Kurt KlausJusqu’alors fabriquée en quantité limitée, la Portugieser connaîtra en 1993 sa nouvelle heure de gloire. C’est Kurt Klaus, le célèbre créateur du calendrier perpétuel IWC, qui en sera l’élément déclencheur. Arrivé en tant qu’horloger puis devenu maître d’ingénierie et de pensée pour la Manufacture, il proposera une relance de la Portugieser – modèle qu’il affectionne particulièrement. Le garde-temps connaîtra donc sa renaissance avec une nouvelle lignée en référence au 125ème anniversaire de la Manufacture.

Celui-ci reprendra les codes de la Portugieser historique, dans un plus petit format (42 mm), en y ajoutant un fond transparent dévoilant le mouvement. Connue sous la référence 5441, cette montre, de production limitée, a su ravir le cœur des collectionneurs.
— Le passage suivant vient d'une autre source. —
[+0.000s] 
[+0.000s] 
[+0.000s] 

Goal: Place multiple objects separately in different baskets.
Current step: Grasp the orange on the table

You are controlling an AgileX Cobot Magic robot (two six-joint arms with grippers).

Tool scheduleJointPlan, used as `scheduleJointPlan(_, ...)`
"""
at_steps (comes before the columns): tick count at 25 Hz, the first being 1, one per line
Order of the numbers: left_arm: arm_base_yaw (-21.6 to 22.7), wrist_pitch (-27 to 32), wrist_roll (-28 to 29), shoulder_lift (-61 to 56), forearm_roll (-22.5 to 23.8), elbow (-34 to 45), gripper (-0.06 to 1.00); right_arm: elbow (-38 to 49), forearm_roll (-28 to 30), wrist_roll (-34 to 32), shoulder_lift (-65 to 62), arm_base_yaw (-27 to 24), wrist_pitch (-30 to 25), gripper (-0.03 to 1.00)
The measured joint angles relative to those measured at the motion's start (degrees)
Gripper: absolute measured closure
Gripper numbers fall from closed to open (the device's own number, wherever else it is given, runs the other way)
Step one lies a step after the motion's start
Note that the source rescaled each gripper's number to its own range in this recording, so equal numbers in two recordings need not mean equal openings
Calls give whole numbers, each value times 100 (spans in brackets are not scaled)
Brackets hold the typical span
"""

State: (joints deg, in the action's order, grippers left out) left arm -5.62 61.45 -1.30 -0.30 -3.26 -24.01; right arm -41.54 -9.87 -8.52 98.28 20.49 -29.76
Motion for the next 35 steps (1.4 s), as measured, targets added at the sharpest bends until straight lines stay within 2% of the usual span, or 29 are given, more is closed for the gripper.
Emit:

Évolutions et Complications

C’est en 1995, seulement deux ans après le lancement de la montre Édition Anniversaire qu’un nouveau mouvement voit le jour. Répondant aux plus strictes exigences horlogères, la Portugieser Répétition Minutes fait son entrée.

Au cours de cette même année la Portugieser Chrono-Rattrapante est présentée. Deux cadrans, un à midi pour le totalisateur des trente minutes du chronographe, l’autre à six heures pour la petite seconde. IWC réunit pour la première fois une Portugieser et un Chronographe dans le même boitier.

Les années 2000 seront aussi glorieuses que les précédentes pour la Manufacture qui lancera la Portugieser Automatic 2000 accompagnée du Calibre 5000, un nouveau mouvement maison  offrant une réserve de marche de sept jours et spécialement destiné à sa collection fétiche.

De nombreuses déclinaisons de la collection verront le jour toujours avec un design qui garde les mêmes proportions et finitions, composé dun cadran clair et épuré, de deux totaliseurs en retrait et dun réhaut avec une échelle graduée en quarts de seconde.

Des évolutions sur la base de ce mouvement feront aussi leurs apparitions. Parmi elles, le calendrier perpétuel en 2003, le tourbillon mystère verra le jour l’année suivante ou encore, en 2015, le calendrier annuel qui propose mois, date et jour de la semaine dans trois cadrans distincts à midi.

La Portugieser est l’une des montres les plus anciennes et les plus connues d’IWC. Elle est devenue un véritable best-seller parmi tous les modèles qui ont vu le jour à Schaffhausen. Dans la famille de montres IWC, la  Portugieser est un pur chef-d’oeuvre de Haute Horlogerie. Une véritable icône.